» **What to do**
Copy out each line of the listing below in which the string "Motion" occurs.

- - -

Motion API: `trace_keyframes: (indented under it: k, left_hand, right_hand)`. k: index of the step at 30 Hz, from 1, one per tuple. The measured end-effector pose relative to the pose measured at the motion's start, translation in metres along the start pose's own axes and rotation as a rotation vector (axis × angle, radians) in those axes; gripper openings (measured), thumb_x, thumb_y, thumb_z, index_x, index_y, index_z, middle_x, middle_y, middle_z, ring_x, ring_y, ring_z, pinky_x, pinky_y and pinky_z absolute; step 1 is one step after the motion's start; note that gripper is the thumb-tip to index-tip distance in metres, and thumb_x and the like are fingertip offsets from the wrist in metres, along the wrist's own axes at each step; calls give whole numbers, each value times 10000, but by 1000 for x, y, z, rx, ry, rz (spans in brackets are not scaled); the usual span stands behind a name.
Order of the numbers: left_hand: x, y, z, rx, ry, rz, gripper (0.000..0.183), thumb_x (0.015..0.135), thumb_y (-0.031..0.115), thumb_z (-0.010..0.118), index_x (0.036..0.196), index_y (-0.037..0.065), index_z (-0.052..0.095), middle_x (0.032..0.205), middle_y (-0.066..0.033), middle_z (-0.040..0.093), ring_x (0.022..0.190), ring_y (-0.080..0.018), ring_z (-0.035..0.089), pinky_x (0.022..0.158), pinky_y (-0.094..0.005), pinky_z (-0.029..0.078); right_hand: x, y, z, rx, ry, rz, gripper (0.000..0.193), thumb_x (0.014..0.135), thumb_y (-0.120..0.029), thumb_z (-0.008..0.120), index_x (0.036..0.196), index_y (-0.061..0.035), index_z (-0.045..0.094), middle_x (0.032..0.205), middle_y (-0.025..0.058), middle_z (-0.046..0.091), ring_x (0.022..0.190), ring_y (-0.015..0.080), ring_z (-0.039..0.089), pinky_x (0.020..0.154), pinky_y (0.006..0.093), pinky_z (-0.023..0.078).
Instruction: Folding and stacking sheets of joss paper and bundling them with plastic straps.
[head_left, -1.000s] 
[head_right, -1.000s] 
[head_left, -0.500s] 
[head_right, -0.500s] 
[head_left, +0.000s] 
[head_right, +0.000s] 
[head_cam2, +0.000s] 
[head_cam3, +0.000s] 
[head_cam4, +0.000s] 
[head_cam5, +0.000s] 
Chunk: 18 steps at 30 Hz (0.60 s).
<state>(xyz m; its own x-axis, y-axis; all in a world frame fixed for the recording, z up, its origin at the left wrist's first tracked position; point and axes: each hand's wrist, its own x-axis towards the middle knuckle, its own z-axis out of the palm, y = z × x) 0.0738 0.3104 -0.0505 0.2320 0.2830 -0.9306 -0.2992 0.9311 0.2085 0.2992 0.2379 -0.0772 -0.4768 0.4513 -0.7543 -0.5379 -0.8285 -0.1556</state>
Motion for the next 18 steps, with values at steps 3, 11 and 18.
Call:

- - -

» **Output below**
Motion API: `trace_keyframes: (indented under it: k, left_hand, right_hand)`. k: index of the step at 30 Hz, from 1, one per tuple. The measured end-effector pose relative to the pose measured at the motion's start, translation in metres along the start pose's own axes and rotation as a rotation vector (axis × angle, radians) in those axes; gripper openings (measured), thumb_x, thumb_y, thumb_z, index_x, index_y, index_z, middle_x, middle_y, middle_z, ring_x, ring_y, ring_z, pinky_x, pinky_y and pinky_z absolute; step 1 is one step after the motion's start; note that gripper is the thumb-tip to index-tip distance in metres, and thumb_x and the like are fingertip offsets from the wrist in metres, along the wrist's own axes at each step; calls give whole numbers, each value times 10000, but by 1000 for x, y, z, rx, ry, rz (spans in brackets are not scaled); the usual span stands behind a name.
Motion for the next 18 steps, with values at steps 3, 11 and 18.

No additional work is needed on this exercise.